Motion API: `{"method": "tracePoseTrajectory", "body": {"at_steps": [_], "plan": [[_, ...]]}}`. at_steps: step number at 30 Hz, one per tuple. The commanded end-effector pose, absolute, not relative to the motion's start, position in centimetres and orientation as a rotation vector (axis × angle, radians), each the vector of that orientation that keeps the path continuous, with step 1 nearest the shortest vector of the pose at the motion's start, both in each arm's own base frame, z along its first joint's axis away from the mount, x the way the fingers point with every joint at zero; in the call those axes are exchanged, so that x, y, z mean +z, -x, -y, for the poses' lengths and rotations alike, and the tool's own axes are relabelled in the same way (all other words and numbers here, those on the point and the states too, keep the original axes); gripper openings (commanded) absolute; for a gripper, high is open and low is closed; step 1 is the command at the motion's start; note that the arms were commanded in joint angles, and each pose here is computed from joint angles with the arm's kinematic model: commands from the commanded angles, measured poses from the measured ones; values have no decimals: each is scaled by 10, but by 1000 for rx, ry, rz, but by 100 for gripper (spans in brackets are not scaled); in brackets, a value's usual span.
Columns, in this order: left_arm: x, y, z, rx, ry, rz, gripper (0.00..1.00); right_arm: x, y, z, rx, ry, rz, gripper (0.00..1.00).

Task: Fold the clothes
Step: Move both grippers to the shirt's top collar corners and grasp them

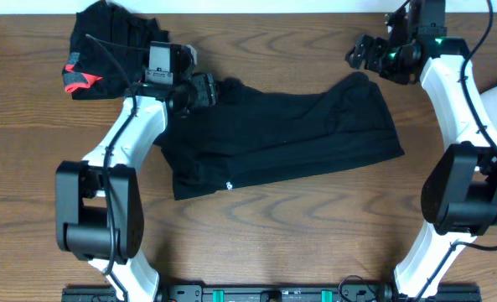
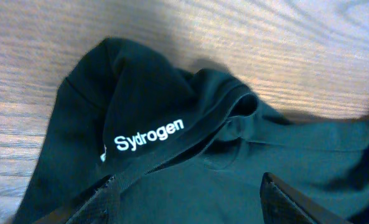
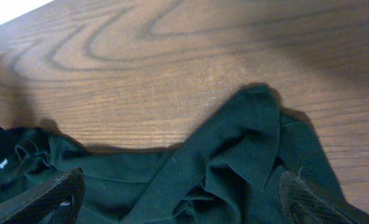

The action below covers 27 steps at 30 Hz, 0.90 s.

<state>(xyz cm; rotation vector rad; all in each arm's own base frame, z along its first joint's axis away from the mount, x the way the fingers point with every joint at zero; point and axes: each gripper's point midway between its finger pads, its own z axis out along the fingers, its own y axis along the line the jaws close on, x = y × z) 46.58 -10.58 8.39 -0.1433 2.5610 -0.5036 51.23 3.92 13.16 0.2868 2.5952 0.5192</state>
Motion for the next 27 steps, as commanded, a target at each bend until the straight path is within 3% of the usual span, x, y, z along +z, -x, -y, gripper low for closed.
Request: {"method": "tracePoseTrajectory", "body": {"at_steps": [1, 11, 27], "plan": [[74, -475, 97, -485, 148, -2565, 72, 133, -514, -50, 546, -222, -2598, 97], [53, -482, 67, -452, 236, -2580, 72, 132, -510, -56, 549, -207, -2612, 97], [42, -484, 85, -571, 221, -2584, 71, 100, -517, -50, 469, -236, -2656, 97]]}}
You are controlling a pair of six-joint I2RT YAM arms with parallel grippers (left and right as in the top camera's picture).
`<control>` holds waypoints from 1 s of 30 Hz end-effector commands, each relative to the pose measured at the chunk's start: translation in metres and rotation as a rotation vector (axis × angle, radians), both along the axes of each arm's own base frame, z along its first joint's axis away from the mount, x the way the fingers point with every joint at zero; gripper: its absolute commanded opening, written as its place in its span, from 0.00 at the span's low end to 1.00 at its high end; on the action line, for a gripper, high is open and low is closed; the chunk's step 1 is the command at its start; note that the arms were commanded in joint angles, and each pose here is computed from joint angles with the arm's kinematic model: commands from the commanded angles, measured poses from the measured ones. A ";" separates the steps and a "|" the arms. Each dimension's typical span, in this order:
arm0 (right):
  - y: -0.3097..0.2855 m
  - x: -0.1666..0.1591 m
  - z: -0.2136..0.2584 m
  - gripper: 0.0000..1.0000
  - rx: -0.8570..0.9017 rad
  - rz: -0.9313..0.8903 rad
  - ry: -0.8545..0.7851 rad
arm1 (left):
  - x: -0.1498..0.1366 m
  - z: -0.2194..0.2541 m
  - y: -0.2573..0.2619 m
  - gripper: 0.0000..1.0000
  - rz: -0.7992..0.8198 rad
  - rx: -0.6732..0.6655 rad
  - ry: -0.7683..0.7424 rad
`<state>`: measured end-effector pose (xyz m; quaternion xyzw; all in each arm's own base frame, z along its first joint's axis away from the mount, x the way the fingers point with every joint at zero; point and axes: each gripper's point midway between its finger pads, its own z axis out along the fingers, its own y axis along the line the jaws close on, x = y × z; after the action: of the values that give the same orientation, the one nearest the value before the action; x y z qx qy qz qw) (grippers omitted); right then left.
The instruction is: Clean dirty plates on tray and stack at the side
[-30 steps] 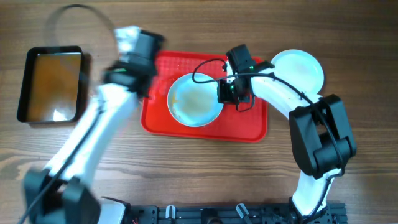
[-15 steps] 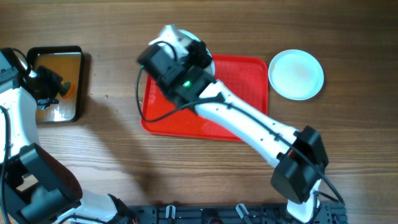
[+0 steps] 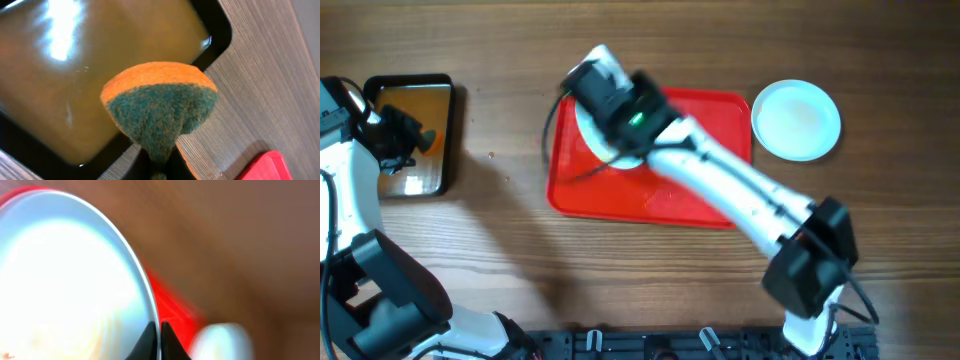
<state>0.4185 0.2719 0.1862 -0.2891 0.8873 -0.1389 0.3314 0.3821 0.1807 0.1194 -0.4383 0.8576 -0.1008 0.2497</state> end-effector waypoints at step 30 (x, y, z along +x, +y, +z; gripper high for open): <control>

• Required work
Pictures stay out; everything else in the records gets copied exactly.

• Exercise answer
Motion API: `{"method": "tracePoseTrajectory", "body": {"at_steps": [_], "plan": [[_, ...]]}}`. at_steps: step number at 30 Hz, one per tuple. The commanded end-effector pose, absolute, not relative to the motion's start, position in centimetres and orientation as a rotation vector (axis × angle, radians), each the vector of that orientation that keeps the path continuous, with step 1 nearest the shortest vector of the pose at the motion's start, both in each arm's own base frame, z along its first joint's axis away from the mount, x the way the fingers point with every joint at zero; in the call those axes are exchanged, so that x, y, z mean +z, -x, -y, for the poses' lengths and rotations alike, and the tool's own axes are relabelled in the same way (all other words and numbers here, those on the point and the states too, keep the original axes); gripper openings (commanded) absolute; for a gripper, high is open and low is closed; step 1 is the command at the motion's start; note that the arms were commanded in joint angles, and each pose here is computed from joint angles with the arm's kinematic model: commands from the commanded angles, measured poses from the measured ones; values have no decimals: each is scaled by 10, but by 1000 for rx, ry, rz, but by 100 for gripper (spans in brackets are not scaled); in brackets, a value's usual span.
Columns, in this order: left_arm: x, y, z, rx, ry, rz, gripper (0.00..1.00); right_arm: x, y, z, rx, ry, rz, gripper (0.00..1.00).

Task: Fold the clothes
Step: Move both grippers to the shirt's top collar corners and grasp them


The action below covers 27 steps at 30 Hz, 0.90 s.

<state>(xyz cm; rotation vector rad; all in each arm's own base frame, z along its first joint's axis away from the mount, x the way the fingers point with every joint at zero; point and axes: each gripper's point midway between its finger pads, its own z axis out along the fingers, its own y axis along the line the jaws close on, x = y × z) 46.58 -10.58 8.39 -0.1433 2.5610 -0.5036 51.23 3.92 13.16 0.2868 2.5952 0.5192</state>
Motion for the next 27 steps, as commanded, a target at each bend until the straight path is within 3% of the usual span, x, y, z along +z, -x, -y, gripper low for closed.
Request: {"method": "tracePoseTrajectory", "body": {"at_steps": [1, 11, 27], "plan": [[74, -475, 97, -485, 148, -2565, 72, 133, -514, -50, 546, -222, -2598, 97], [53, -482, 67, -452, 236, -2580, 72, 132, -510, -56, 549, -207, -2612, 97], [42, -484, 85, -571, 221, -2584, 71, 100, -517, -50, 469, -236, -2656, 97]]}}
You are controlling a pair of six-joint I2RT YAM arms with parallel grippers (left and right as in the top camera's picture).
`<control>` holds waypoints from 1 s of 30 Hz end-effector commands, each relative to the pose measured at the chunk's start: translation in metres and rotation as a rotation vector (axis × angle, radians), both along the axes of each arm's own base frame, z along its first joint's axis away from the mount, x the way the fingers point with every joint at zero; gripper: its absolute commanded opening, written as its place in its span, from 0.00 at the span's low end to 1.00 at its high end; on the action line, for a gripper, high is open and low is closed; the chunk's step 1 is the command at its start; note that the arms were commanded in joint angles, and each pose here is computed from joint angles with the arm's kinematic model: commands from the commanded angles, measured poses from the measured ones. A ";" separates the steps and a "|" the arms. Each dimension's typical span, in this order:
arm0 (right):
  - y: -0.3097..0.2855 m
  - x: -0.1666..0.1591 m
  - z: -0.2136..0.2584 m
  - gripper: 0.0000..1.0000
  - rx: -0.8570..0.9017 rad
  - rz: -0.9313..0.8903 rad
  - ry: -0.8545..0.7851 rad
arm1 (left):
  - x: -0.1498..0.1366 m
  - z: -0.2194..0.2541 m
  - y: -0.2573..0.2619 m
  - gripper: 0.0000..1.0000
  - rz: -0.7992..0.8198 rad
  - rx: -0.6732..0.6655 rad
  - ry: -0.7683..0.7424 rad
`<state>`: measured end-effector pose (xyz m; quaternion xyzw; all in each arm's own base frame, z along its first joint's axis away from the mount, x the way the fingers point with every joint at zero; point and axes: each gripper's point midway between its finger pads, its own z axis out along the fingers, its own y axis along the line the jaws close on, x = y × z; after the action: of the values that give the same orientation, the one nearest the value before the action; x y z qx qy qz qw) (grippers omitted); right then left.
The instruction is: Clean dirty plates on tray and stack at the side
[-30 steps] 
[-15 steps] 
[+0 steps] 
<state>0.4185 0.2719 0.1862 -0.2891 0.8873 -0.1389 0.3314 0.3821 0.1807 0.1194 -0.4383 0.8576 -0.1008 0.2497</state> end-effector waypoints at step 30 (x, y, z along +x, +y, +z; gripper high for open): <control>

With that, the output is done.